Task objective ->
Print the listing in its entirety and exactly, leaving out images.
★ ★ ★ ★
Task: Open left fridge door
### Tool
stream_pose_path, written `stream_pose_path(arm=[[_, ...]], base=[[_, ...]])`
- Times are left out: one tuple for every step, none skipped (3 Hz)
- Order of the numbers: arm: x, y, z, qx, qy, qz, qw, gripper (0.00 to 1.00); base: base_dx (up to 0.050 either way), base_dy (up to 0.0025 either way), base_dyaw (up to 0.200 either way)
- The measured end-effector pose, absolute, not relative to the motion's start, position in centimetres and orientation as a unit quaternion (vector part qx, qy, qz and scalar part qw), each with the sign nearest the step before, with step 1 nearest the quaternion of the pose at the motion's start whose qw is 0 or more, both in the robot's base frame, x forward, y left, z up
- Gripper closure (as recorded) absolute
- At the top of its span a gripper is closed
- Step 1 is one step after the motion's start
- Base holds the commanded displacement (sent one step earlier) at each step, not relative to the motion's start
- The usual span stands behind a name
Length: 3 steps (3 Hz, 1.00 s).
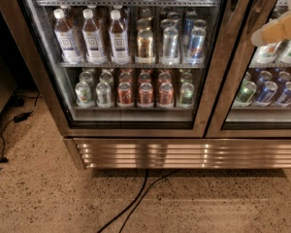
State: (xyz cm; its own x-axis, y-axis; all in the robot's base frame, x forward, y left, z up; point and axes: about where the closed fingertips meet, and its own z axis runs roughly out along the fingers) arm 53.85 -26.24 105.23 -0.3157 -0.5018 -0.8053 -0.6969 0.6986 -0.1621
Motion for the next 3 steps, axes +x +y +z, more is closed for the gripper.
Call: stream_pose_path(arm=[[53.85,-26.24,105.23,-0.373,0.804,0.108,0.451,0.15],[53.85,-26.24,105.23,-0.373,0.804,0.108,0.451,0.00],[53.89,-26.09,105.25,-0.374,0.801,0.112,0.453,0.00]], base=[[0.000,0.00000,0.000],[0.000,0.00000,0.000],[0.000,0.00000,0.000]])
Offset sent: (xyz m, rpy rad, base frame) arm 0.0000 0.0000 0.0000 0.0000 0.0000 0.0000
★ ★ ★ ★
Written response ->
Task: Open left fridge door
### Tool
stream_pose_path, written `stream_pose_path(arm=[[_, ...]], base=[[_, ...]])`
- Times are left out: one tuple for every step, none skipped (3 Hz)
- Order of the numbers: arm: x, y, z, qx, qy, qz, qw, gripper (0.00 to 1.00); base: base_dx (up to 0.050 either way), base_dy (up to 0.0025 either way), base_dyaw (up to 0.200 either way)
- The measured end-effector pose, absolute, not relative to the motion's start, position in centimetres and orientation as a unit quaternion (vector part qx, qy, qz and scalar part qw), each with the sign nearest the step before, with step 1 nearest the quaternion of the pose at the motion's start whose qw is 0 or more, both in the robot's base frame, x forward, y left, z up
- Gripper closure (as recorded) absolute
- At the top of its span a gripper is closed
- Step 1 is one step after the motion's start
- Base holds the commanded displacement (sent one step earlier) at each step, not relative to the motion's start
- The usual span stands behind a name
Length: 3 steps (3 Hz, 1.00 s).
State: (xyz cm; its own x-axis, y-axis; all in the robot's base frame, x forward, y left, z up; point and axes: about where the closed fingertips meet, and its own z axis runs roughly out along the fingers) arm 53.85 -26.24 105.23 -0.3157 -0.5018 -0.8053 -0.6969 0.6986 -0.1621
Motion for the next 3 steps, axes +x +y +z, more is closed for the gripper.
Call: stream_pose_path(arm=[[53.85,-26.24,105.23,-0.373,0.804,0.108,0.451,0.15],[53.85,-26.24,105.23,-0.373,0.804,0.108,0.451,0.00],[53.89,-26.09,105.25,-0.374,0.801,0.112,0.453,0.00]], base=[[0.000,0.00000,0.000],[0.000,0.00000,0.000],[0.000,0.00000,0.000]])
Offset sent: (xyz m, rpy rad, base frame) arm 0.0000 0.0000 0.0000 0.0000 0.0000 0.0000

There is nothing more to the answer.